Illustration by ATLAS Experiment/CERN
SDU has a proud tradition of receiving large European HPC grants, and this has not only accumulated knowledge at SDU of how to take advantage of tremendous computing power in research, it has also attracted and maintained staff with competences which enable SDU to run an internationally leading center for research infrastructure such as the SDU eScience Center.
Now, another SDU researcher can be added to the list of European HPC grant receivers – and this time, the grant is the largest that has ever been given for HPC not only to an SDU researcher, but to any researcher in Denmark. Associate Professor at the Department of Mathematics and Computer Science, Antonio Rago, is leading a project which has been awarded 120 million CPU core hours on the European supercomputer, LUMI.
Gigantic simulation
It can be hard to fathom the vastness of the grant that Antonio Rago’s project has received.
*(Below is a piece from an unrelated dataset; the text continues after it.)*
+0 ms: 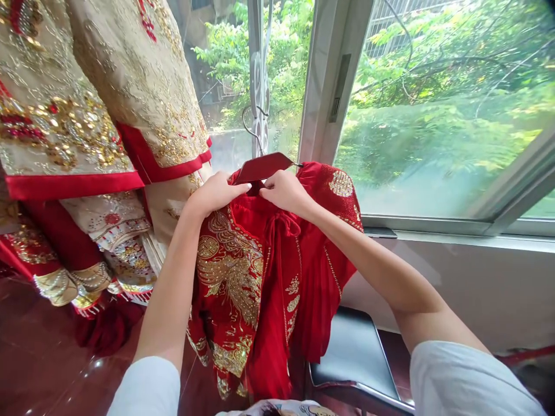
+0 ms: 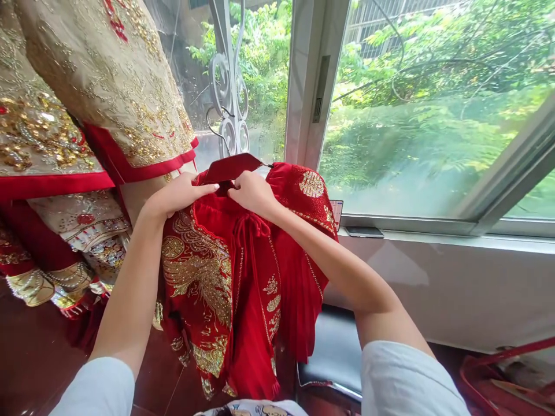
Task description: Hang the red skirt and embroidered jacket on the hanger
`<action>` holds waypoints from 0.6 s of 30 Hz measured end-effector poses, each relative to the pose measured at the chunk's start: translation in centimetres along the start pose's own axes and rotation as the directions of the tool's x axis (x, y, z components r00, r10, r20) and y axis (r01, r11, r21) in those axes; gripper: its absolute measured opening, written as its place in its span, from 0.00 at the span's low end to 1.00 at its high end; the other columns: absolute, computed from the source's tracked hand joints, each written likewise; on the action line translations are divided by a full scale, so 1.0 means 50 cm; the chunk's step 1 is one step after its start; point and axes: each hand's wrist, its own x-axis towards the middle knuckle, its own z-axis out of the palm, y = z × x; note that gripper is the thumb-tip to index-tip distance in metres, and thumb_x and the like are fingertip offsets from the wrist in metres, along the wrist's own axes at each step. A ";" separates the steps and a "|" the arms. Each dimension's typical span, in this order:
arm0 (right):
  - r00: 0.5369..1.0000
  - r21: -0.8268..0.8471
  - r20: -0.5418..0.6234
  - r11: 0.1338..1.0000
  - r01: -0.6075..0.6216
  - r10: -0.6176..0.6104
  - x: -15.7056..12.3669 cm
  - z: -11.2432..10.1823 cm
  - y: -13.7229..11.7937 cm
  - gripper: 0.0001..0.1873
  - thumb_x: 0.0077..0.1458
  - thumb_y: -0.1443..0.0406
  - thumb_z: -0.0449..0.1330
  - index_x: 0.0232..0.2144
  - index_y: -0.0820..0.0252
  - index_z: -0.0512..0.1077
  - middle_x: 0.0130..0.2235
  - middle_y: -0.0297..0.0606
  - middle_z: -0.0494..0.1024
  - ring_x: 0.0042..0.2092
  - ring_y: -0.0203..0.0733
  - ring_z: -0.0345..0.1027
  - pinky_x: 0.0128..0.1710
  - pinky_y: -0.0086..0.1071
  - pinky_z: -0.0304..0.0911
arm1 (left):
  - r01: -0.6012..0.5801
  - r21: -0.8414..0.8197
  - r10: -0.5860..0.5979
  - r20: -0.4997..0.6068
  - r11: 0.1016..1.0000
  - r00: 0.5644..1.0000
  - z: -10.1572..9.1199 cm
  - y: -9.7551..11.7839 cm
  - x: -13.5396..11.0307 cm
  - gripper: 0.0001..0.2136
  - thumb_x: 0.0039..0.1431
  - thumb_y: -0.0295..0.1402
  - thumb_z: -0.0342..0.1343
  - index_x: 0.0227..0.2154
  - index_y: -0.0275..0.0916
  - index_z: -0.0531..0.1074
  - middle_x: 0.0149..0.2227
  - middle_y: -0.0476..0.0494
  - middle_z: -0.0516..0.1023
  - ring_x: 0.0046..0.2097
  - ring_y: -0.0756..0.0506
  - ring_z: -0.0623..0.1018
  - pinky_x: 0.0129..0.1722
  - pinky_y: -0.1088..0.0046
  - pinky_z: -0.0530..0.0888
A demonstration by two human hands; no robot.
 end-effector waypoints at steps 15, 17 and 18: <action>0.913 -0.136 -0.407 0.990 -0.031 -0.027 -0.036 -0.010 0.062 0.13 0.55 0.68 0.52 0.29 0.62 0.76 0.32 0.46 0.78 0.37 0.49 0.68 0.39 0.40 0.59 | -0.436 0.605 0.651 -0.187 0.666 0.735 0.027 0.054 -0.017 0.20 0.55 0.31 0.55 0.52 0.42 0.69 0.58 0.40 0.68 0.61 0.36 0.64 0.64 0.54 0.54; 0.923 -0.037 -0.382 0.999 0.023 -0.035 -0.020 -0.023 0.074 0.12 0.52 0.69 0.54 0.32 0.62 0.78 0.34 0.45 0.79 0.37 0.48 0.70 0.38 0.39 0.61 | -0.499 0.678 0.711 -0.049 0.539 0.702 0.047 0.087 0.008 0.15 0.55 0.28 0.55 0.46 0.43 0.73 0.58 0.42 0.67 0.63 0.34 0.61 0.65 0.49 0.49; 0.927 0.005 -0.371 0.998 0.057 -0.051 -0.012 -0.028 0.081 0.12 0.51 0.70 0.54 0.32 0.62 0.78 0.34 0.44 0.79 0.37 0.48 0.71 0.39 0.39 0.62 | -0.517 0.702 0.720 0.009 0.490 0.694 0.059 0.099 0.024 0.14 0.55 0.27 0.54 0.44 0.41 0.74 0.59 0.41 0.67 0.63 0.33 0.60 0.65 0.48 0.48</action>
As part of the consortium behind the LUMI supercomputer, Denmark has a share of the machine which corresponds to approximately 87 million core hours per year. Antonio Rago’s project alone has received substantially more (approximately 33 million core hours) than what the Danish e-infrastructure Consortium (DeiC) and the eight Danish universities, who allocate the Danish resources on LUMI, can allocate to all Danish researchers on a yearly basis.
Antonio Rago’s grant could also be compared to an average laptop, which typically contains between four to eight CPU cores. If Antonio Rago’s grant were to run on a laptop with eight CPU cores, the job would run for 625.000 days – i.e. 1712 years.
Needless to say an average laptop would not be able to fulfil the computation required for Antonio Rago’s project. In fact no better computer than LUMI can be used for Antonio Rago’s project as Rago and his group have designed their code specifically for this machine:
“Our simulations are devised to take full advantage of LUMI’s features: powerful nodes with extremely fast interconnection. Meaning that each node can talk with any other one in a very swift and efficient way, effectively summing the computation capabilities of all the nodes together. It is then the sheer size of the machine that allows me to run my gigantic simulation,” says Antonio Rago.
LUMI is an abbreviation for “Large Unified Modern Infrastructure” and is located in CSC’s data center in Kajaani, Finland. It was recently ranked as the fastest supercomputer in Europe and the third fastest in the world.
Terribly tough measurements
Antonio Rago’s field of research is particle physics – more specifically lattice quantum chromodynamics (QCD), a field known for its use of heavy computation.
To use an analogy, Antonio Rago explains that his method could be related to the generation and analysis of a painting, e.g. of the Mona Lisa, where the task is to perform some type of measurement, e.g. of the size of the nostril of Mona Lisa. If the pixels of the painting are too rough, you cannot see the Mona Lisa, let alone measure the nostril. You need a resolution of e.g. a few millimetres.
Now imagine that in the same painting of Mona Lisa, with a resolution of a few millimetres, you also need to include Mont Blanc in its original size. And you need to develop a type of measurement that is extremely precise and relevant both for the nostril of Mona Lisa and Mont Blanc. This may provide some insight into the difficulties that Antonio Rago and his research group are facing – the particles that they need to measure can namely be extremely different in size and weight.
“You have to imagine that I want to deal with a matrix of 1020 elements. It is a gigantic amount of data and I want to act on this matrix within some very specific precision for every single element. So you really need a gigantic supercomputer and to have a very precise understanding both of the algorithmic properties and of the hardware, because you cannot afford to lose any information. It’s a terrible tasks,” Antonio Rago admits.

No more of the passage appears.